* * *
The lights went off. The halos were gone. The angels disappeared and were replaced by mere mortal men and women. The crew started moving their gear, and the world went back to its dull colors, the facade of life. The pretty-but-not-too-pretty Sonya hugged her, but Mary could barely bring her arms around for an embrace before the reporter said a few hollow words and walked off into the darkness of the studio. Crewmen stripped Mary of the recording gear and led her out to the front offices and the glass doors that opened to the parking lot in front of the network branch office.
Detective Rick Gerrano met her at the doors and walked her to her car.
“How did it go?”
“Hard.”
“I know,” he said. “It’ll air tonight, and we’ll see what kind of response we get. This kind of publicity can bring people out of the woodwork. Get people talking. We just need to find a thread to follow.”
“Like finding your way out of a labyrinth,” she said.
“Kind of like that, yeah.”
But the labyrinth was a trap; it was stalked by a monster.
Detective Gerrano shook her hand. His hands were cold from standing outside, and his grip was viselike, practiced with condemning the guilty. “We’ll see what comes of it, and I’ll be in touch,” he said and then left.
Mary was alone again. She could hear the sound of the highway droning in the distance, beneath the gray, wintering sky, and in that moment she felt she was stuck in some kind of eternity, condemned to this lifelessness forever.
It was a forty-five-minute drive back to her house. She didn’t want to go there. She dreaded it, in fact. But for now there was nowhere else to be, and she was told she should stay there on the off chance that Jacob returned or a phone call was placed by a witness or the person who took him.
The silence of being alone was awful, and she played the radio as she drove, occasional news reports buffering songs of love, life and loss that musicians tend to capture with two-line rhymes.
She stopped at the intersection where the bus had let Jacob off. She could see her house and driveway just through the small copse of trees, which were bare and gray in the cold. She wondered if this was all just some kind of dream from which she would wake, that it was an alternate reality to which she’d been transported in that moment when she stared into the woods behind her home and saw into the eyes of a stranger. If one thing – just one second – had been different that day, her life would be different; Jacob would be home. It wasn’t fair that such horrid weight should hinge on one split second, one coincidence, one decision. That was an unfair burden of life, and it made her think that life was not what it seemed, that it was, in fact, some kind of false light, a holograph meant to tease, test and eventually destroy. But for what purpose, she did not know. This can’t be it. This can’t be reality. She wanted to tear through it as if it were a movie screen, but that was impossible. Everything was just too real – empty, hollow and real.
She was trapped here in this world, in this ungodly version of reality, this tragedy played out on a stage she could not leave.
She opened the door to the house, the culmination of her and Jonathan’s life together, a place they had worked and saved for to raise a family and live a quiet life tucked into an average neighborhood. The scratches were still on the door, the five-finger grooves that sliced across the barrier between the outside world and what they had created inside. She stared at them for a minute. Something had tried to get inside, to get at her and Jacob. What was it? No one had an answer.
The silence overwhelmed her. Mary went inside, put her bag down and looked around the empty living room, the kitchen, the stairway to Jacob’s bedroom. The afternoon seemed to stretch out long and terrible before her, and she realized she had nothing to do – nothing she could do – but sit in the awful silence.

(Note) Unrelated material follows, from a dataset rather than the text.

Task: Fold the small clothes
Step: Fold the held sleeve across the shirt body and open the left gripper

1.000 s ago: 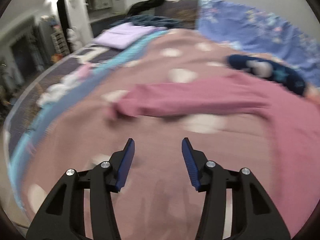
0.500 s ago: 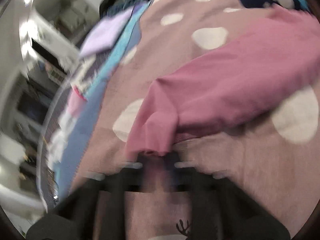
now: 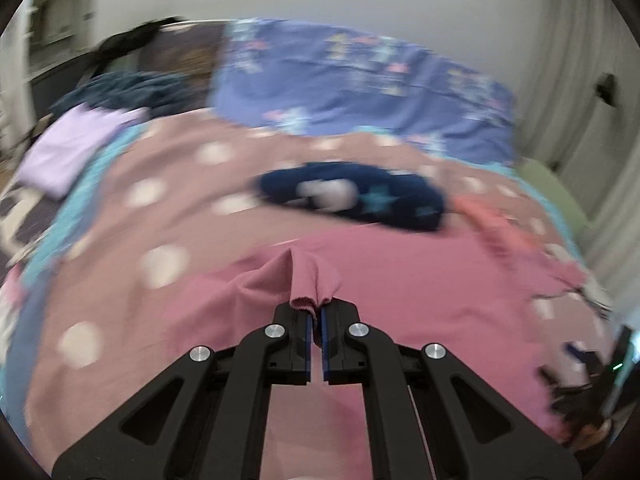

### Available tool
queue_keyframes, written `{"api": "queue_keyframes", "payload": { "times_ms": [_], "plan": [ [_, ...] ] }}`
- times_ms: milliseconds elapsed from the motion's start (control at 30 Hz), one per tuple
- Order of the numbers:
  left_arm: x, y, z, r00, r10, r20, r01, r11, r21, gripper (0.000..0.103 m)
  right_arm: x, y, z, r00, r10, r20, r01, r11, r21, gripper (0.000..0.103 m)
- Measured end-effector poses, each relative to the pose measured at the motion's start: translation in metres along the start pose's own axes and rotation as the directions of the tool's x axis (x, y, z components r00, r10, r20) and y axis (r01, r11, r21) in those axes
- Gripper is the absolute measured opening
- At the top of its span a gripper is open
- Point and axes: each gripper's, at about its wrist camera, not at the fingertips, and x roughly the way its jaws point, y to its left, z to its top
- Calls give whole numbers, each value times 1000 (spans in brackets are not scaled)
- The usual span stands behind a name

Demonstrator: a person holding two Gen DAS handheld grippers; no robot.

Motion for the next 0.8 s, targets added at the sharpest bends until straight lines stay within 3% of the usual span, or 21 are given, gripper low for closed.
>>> {"api": "queue_keyframes", "payload": {
  "times_ms": [100,300,400,433,467,533,700,767,800],
  "plan": [
    [33,-69,18,991,-131,-38,132,990,39,3,-2,-1,0,1000,19,17,-18,1000,-17,101],
    [88,-166,26,969,-230,-91,240,963,120,3,6,-23,-2,1000,18,2,-18,1000,22,101],
    [121,-203,23,946,-288,-148,309,939,150,3,11,-39,-5,999,36,-23,-34,997,71,101],
    [125,-208,19,945,-286,-161,310,937,158,10,12,-45,-6,999,44,-31,-41,995,89,101],
    [134,-214,15,946,-270,-179,300,939,167,31,14,-48,-6,998,49,-37,-45,994,101,101],
    [140,-214,7,957,-232,-176,262,949,176,52,17,-56,-7,997,57,-43,-52,992,117,101],
    [117,-177,-20,983,-141,-121,164,963,215,57,23,-64,-3,993,114,-25,-111,988,110,96],
    [104,-143,-41,993,-64,-98,84,975,208,60,28,-64,6,989,145,-18,-143,986,85,79],
    [101,-132,-46,995,-28,-91,47,977,207,61,33,-63,10,987,157,-19,-155,985,73,75]
  ]
}}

The guilt and rage and regret built up inside – a ball in her gut that seemed to expand with every moment, with every second, in which her child was gone and her husband locked up and her life no longer her own. She didn’t know what to do, and perhaps that was the worst thing of all.
Mary walked to the kitchen sink and peered out through the small window that looked on the sloping backyard and the trees beyond, the place where she had seen that stranger on the day Jacob disappeared.

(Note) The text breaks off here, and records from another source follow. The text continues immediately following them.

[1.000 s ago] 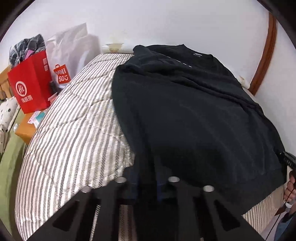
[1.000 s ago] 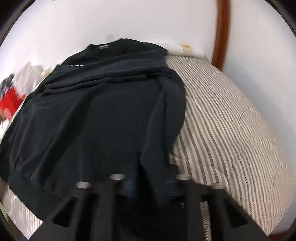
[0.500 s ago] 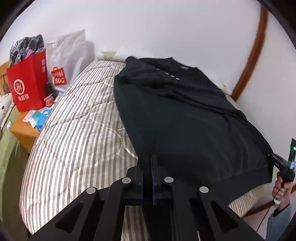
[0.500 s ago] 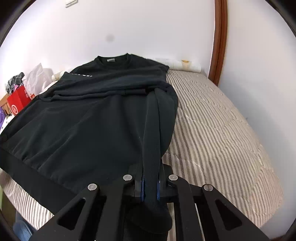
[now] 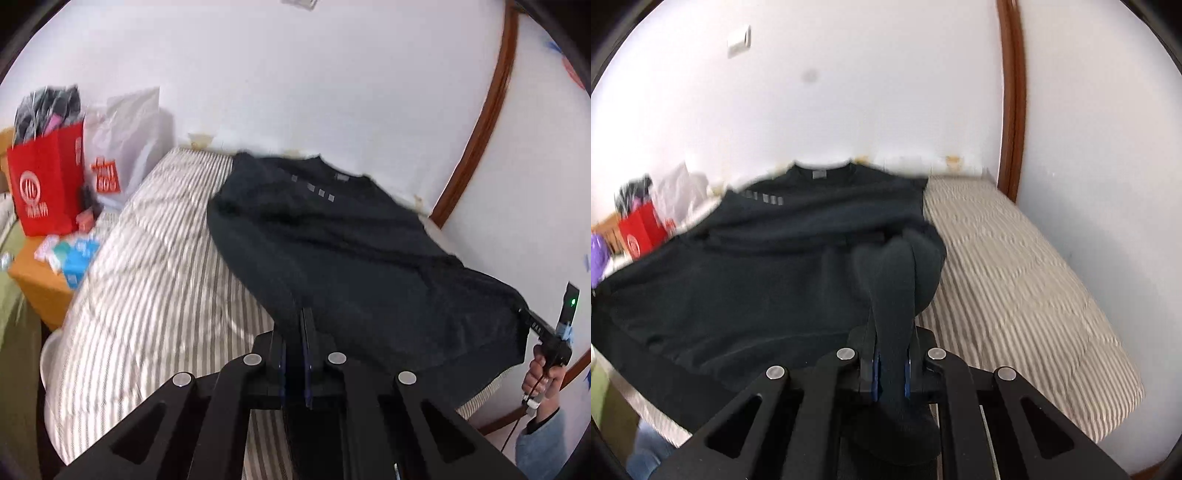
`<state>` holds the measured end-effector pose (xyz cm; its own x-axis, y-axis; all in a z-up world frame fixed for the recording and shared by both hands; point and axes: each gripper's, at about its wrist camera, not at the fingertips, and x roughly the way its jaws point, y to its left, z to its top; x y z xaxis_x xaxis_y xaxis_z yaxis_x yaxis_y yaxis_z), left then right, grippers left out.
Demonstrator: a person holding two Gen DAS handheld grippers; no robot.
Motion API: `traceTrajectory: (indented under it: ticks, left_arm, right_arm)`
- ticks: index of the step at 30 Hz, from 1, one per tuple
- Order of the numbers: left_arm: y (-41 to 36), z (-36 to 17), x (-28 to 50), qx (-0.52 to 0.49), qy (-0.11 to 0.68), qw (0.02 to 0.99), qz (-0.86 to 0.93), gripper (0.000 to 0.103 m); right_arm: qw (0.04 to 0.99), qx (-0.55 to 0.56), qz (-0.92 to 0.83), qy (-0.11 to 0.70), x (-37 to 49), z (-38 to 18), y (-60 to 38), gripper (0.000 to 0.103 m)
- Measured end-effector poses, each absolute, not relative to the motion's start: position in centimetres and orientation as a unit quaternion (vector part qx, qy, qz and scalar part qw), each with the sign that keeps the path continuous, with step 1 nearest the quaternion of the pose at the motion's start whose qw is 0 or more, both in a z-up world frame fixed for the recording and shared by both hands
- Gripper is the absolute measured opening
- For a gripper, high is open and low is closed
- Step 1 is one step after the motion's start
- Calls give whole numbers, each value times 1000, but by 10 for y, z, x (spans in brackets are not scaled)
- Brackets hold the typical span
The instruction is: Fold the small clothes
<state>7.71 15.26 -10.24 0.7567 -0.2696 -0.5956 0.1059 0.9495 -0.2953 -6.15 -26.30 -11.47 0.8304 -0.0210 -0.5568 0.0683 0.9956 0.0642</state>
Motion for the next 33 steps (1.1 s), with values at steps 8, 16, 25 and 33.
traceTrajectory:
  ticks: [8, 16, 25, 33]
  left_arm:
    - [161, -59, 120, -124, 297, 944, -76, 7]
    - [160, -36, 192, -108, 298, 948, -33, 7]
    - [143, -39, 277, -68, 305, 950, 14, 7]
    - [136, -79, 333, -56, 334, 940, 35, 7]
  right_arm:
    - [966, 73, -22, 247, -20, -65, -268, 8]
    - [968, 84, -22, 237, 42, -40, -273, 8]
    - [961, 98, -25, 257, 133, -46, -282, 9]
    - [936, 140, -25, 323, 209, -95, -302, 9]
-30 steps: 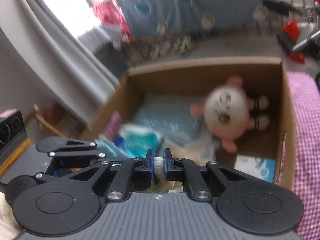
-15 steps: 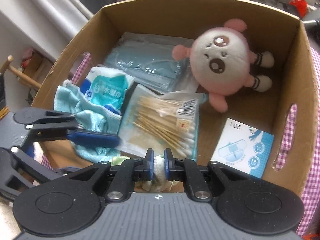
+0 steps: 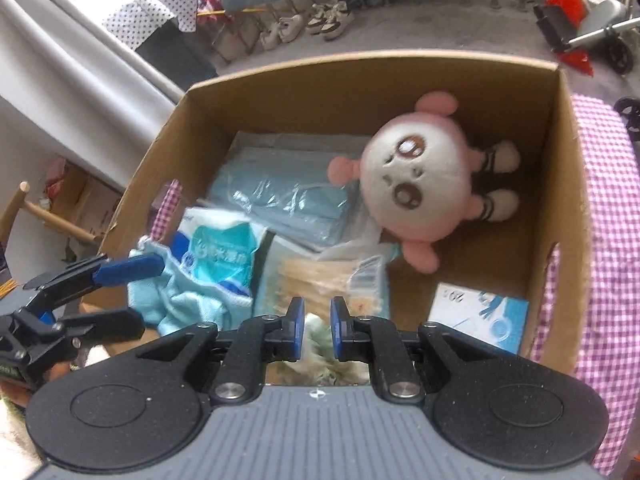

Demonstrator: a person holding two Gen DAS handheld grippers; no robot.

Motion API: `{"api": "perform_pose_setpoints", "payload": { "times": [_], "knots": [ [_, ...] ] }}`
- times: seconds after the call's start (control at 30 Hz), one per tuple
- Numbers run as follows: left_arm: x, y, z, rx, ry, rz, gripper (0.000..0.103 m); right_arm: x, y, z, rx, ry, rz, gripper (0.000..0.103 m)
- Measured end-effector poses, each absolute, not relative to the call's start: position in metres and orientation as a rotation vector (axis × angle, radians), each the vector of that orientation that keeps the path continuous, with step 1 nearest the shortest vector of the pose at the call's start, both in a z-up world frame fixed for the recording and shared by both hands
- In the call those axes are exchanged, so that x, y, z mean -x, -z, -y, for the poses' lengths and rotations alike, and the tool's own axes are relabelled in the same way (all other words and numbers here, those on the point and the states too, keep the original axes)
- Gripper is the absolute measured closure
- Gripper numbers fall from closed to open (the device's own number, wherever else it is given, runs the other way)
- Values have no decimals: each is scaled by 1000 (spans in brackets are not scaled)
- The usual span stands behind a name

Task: Organize soft objects
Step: 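Carry the scrunchie into the box and open the right gripper, then move the right gripper down to the white ring-shaped roll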

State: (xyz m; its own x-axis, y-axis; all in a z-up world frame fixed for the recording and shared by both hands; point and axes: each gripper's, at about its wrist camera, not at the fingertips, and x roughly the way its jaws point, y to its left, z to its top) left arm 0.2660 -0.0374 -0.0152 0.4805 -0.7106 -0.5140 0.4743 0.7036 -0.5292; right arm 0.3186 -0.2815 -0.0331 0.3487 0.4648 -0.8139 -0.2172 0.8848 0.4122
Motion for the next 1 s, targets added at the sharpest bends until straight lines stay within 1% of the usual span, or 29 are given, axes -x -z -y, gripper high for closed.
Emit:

She stared into those dead trees with their branches intersecting at angles, forming fractal patterns, one on top of the other, mesmerizing her as they reached farther and farther into the depths, beyond what she could see with her eyes. What was out there? Beyond what anyone could see? What hid just out of sight, behind the trees and in all the unknown dark spaces?
The woods seemed to rush up to her. The yard disappeared beneath it, until it swallowed the whole house. The neighborhood disappeared. The world grew dark, and she found herself alone in a cabin in the woods at night – the trees innumerable, the possibilities endless, the horror overwhelming. It was a dreamscape, as if she had suddenly plunged into a dream within a dream, or, perhaps, a nightmare. She wondered if in that moment she understood what Jonathan had seen on that trip, if the madness she saw out there had found its way inside, into their lives. She wondered if that was where Jacob was hidden, in that dark maze of forest and frozen ground and silence.